* **Work instruction**: Every entry must be set down exactly in the answer; no pictures should appear.

=== Section Start ===

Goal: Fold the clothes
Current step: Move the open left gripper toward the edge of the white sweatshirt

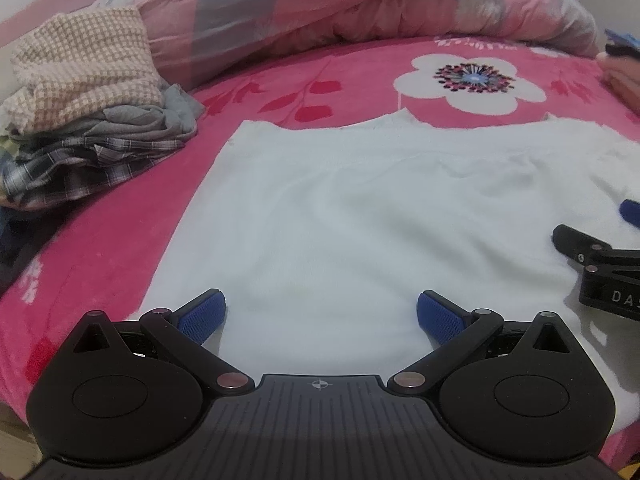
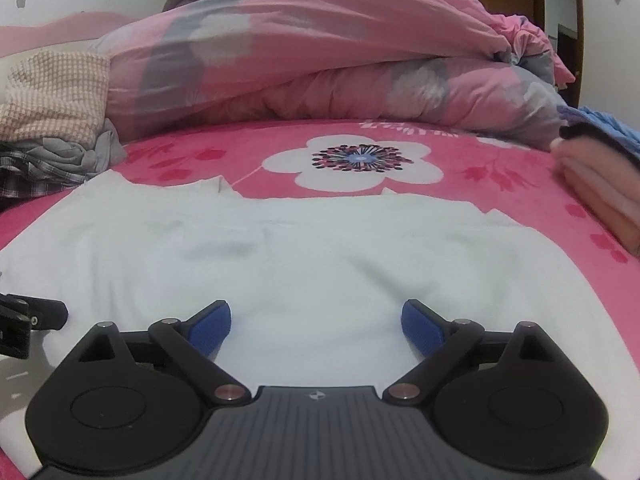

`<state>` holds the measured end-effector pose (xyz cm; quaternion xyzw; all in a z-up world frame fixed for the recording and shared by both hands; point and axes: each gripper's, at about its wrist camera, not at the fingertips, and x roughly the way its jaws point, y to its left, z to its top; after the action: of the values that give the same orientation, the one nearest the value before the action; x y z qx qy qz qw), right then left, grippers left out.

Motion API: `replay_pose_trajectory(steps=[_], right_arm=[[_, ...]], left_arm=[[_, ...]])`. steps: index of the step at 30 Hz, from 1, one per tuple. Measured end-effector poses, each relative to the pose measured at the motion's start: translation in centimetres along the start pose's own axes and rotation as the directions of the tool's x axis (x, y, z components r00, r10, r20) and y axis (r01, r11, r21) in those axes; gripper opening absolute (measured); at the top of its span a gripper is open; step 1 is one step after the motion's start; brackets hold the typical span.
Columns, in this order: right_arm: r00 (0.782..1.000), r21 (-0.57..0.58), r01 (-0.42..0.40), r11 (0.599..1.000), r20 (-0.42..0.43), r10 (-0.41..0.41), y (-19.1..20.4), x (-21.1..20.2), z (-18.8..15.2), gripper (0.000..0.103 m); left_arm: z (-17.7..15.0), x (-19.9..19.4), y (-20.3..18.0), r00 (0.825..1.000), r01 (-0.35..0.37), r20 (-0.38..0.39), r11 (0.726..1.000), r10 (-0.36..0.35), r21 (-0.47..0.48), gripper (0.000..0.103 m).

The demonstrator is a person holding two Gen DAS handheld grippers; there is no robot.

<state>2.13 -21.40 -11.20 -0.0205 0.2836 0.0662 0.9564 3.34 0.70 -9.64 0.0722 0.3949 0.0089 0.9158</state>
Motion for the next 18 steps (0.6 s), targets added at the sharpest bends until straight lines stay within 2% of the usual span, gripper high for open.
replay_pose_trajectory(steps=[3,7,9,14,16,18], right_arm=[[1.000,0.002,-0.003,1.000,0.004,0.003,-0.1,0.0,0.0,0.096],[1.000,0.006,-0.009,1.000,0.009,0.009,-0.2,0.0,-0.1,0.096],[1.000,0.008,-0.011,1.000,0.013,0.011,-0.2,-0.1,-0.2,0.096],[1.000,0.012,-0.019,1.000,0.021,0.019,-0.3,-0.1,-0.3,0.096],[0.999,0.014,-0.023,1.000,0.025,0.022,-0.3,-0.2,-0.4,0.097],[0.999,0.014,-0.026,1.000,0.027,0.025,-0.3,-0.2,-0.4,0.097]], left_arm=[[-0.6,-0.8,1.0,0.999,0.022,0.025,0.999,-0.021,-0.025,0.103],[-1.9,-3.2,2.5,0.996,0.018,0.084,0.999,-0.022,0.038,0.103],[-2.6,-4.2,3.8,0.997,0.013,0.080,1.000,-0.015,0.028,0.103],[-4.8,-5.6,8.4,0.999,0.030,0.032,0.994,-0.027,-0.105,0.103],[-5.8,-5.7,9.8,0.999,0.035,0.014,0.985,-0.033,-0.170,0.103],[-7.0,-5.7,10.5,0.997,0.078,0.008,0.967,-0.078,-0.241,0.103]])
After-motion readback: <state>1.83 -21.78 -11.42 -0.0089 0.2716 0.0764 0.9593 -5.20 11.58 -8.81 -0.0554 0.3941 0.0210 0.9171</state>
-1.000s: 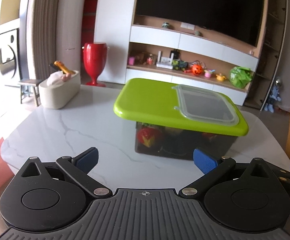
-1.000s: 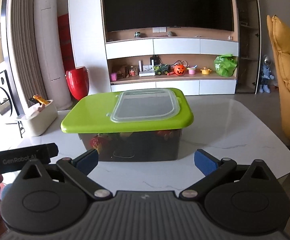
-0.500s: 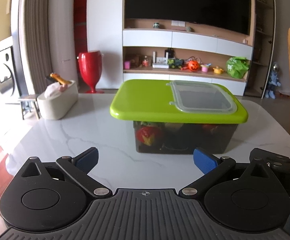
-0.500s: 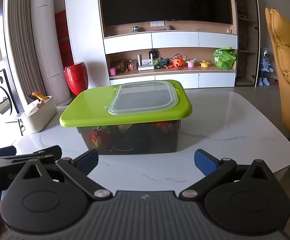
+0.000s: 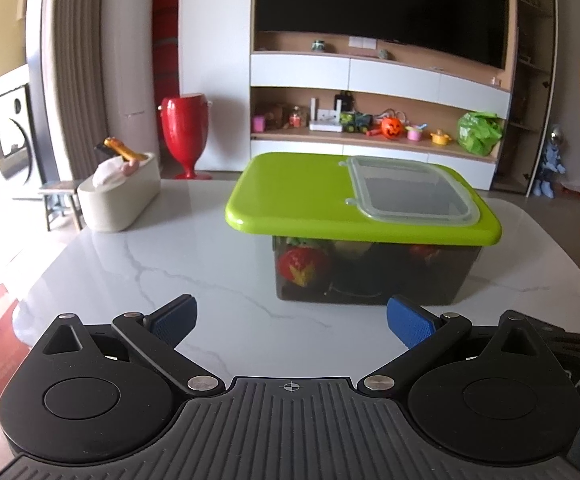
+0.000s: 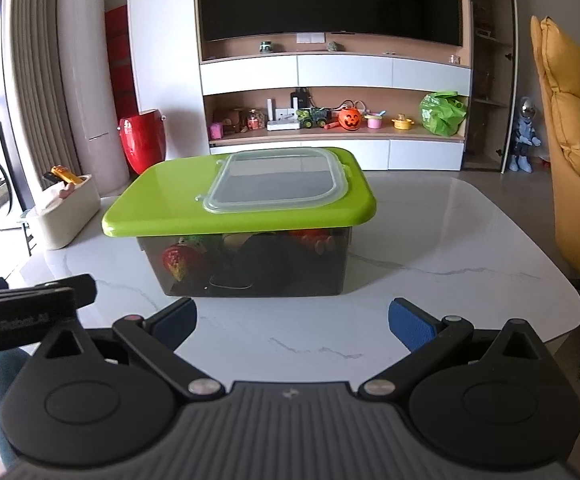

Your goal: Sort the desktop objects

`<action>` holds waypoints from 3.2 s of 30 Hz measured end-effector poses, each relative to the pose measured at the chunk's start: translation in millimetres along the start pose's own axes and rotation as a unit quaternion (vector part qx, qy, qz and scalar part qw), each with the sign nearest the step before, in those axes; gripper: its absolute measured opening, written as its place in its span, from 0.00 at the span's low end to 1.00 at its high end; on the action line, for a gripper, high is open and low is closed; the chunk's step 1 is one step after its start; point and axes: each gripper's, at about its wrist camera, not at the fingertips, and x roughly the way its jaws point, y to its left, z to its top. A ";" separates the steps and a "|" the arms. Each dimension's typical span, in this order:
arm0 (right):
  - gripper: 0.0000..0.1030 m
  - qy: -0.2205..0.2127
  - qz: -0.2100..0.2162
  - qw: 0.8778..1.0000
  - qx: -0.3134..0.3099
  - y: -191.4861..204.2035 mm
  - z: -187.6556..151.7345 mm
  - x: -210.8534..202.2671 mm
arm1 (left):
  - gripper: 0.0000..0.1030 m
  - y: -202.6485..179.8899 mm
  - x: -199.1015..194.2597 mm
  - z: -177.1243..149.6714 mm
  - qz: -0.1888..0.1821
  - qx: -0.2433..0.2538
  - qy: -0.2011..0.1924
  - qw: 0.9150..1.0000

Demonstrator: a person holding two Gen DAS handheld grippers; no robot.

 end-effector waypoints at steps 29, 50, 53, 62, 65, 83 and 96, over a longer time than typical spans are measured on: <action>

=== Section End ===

* **Expected output**:
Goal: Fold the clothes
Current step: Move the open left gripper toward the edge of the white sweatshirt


`<state>` holds the measured end-effector pose (xyz cm; quaternion xyzw; all in a z-up world frame fixed for the recording and shared by both hands; point and axes: each gripper's, at about its wrist camera, not at the fingertips, and x roughly the way its jaws point, y to its left, z to its top; after the action: of the values that give the same orientation, the one nearest the value before the action; x y z qx qy qz qw), right then left, grippers left out.

Motion API: `replay_pose_trajectory(steps=[_], right_arm=[[_, ...]], left_arm=[[_, ...]])`. steps: index of the step at 30 Hz, from 1, one per tuple. Measured end-effector poses, each relative to the pose measured at the motion's start: translation in centimetres along the start pose's own axes and rotation as the directions of the tool's x axis (x, y, z components r00, r10, r20) and y axis (r01, r11, r21) in those axes; gripper opening absolute (measured); at the top of its span a gripper is open; step 1 is one step after the motion's start; brackets hold the typical span.
Columns, in this order: right_arm: r00 (0.782..1.000), r21 (-0.57..0.58), r01 (-0.42..0.40), r11 (0.599..1.000), r20 (-0.42..0.43), r10 (-0.41..0.41), y (-19.1..20.4), x (-21.1..20.2), z (-18.8..15.2), gripper (0.000..0.103 m); left_arm: z (-17.7..15.0), x (-19.9..19.4), y (-20.3..18.0), r00 (0.825..1.000), r01 (-0.35..0.37), r20 (-0.38..0.39), r11 (0.726..1.000), r10 (-0.36..0.35), r21 (-0.47..0.48), gripper (0.000..0.103 m).

The demonstrator is a person holding two Gen DAS handheld grippers; there is no robot.

<state>2.13 -21.40 -11.20 -0.0205 0.2836 0.0662 0.9564 3.34 0.70 -9.64 0.0722 0.3949 0.0089 0.9158</state>
Motion for the next 18 steps (0.6 s), targets added at the sharpest bends until straight lines stay within 2% of the usual span, gripper high for open.
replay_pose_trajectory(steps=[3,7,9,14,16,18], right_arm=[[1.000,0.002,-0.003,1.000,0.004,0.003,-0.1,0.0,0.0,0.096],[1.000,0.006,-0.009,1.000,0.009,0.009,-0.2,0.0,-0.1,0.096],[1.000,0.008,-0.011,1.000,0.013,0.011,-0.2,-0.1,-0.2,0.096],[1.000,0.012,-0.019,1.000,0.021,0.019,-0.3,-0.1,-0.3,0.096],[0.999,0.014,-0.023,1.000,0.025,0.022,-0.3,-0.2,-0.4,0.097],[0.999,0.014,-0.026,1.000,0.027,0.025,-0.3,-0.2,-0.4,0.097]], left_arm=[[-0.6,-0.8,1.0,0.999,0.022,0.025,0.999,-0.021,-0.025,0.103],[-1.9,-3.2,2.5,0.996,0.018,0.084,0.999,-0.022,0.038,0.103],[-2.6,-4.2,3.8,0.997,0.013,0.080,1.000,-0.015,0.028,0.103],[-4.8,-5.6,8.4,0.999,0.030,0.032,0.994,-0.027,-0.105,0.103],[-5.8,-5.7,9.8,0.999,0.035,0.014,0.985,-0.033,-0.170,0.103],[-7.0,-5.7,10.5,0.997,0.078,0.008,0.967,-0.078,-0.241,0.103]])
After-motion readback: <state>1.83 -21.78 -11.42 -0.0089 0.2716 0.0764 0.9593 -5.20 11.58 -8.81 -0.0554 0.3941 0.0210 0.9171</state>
-1.000s: 
-1.000s: 
-0.500s: 
-0.500s: 
+0.000s: 
+0.000s: 

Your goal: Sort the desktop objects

`<action>` holds waypoints from 3.2 s of 30 Hz measured end-effector poses, each relative to the pose measured at the chunk's start: translation in millimetres along the start pose's own axes and rotation as a unit quaternion (vector part qx, qy, qz and scalar part qw), each with the sign nearest the step before, in those axes; gripper: its absolute measured opening, written as its place in its span, from 0.00 at the span's low end to 1.00 at its high end; on the action line, for a gripper, high is open and low is closed; the chunk's step 1 is one step after its start; point and axes: each gripper's, at about its wrist camera, not at the fingertips, and x roughly the way its jaws point, y to its left, z to its top. A ";" separates the steps and a "|" the arms. Each dimension's typical span, in this order:
arm0 (right):
  - gripper: 0.0000..0.1030 m
  - qy: -0.2205..0.2127
  - qz: -0.2100..0.2162
  - qw: 0.8778..1.0000
  - qx: -0.3134..0.3099
  - y: -191.4861..204.2035 mm
  - z: -187.6556..151.7345 mm
  - x: -210.8534..202.2671 mm
arm1 (left):
  - gripper: 0.0000..0.1030 m
  - y: -202.6485..179.8899 mm
  - x: -199.1015..194.2597 mm
  - z: -177.1243..149.6714 mm
  - qz: -0.1888..0.1821
  - qx: -0.2433..0.2538
  - qy: -0.2011..0.1924
  - qw: 0.9150..1.0000

Demonstrator: a person holding two Gen DAS handheld grippers; no robot.

 end-effector waypoints at steps 29, 50, 53, 62, 65, 83 and 96, over a longer time than typical spans are measured on: <action>

The answer requires nothing more.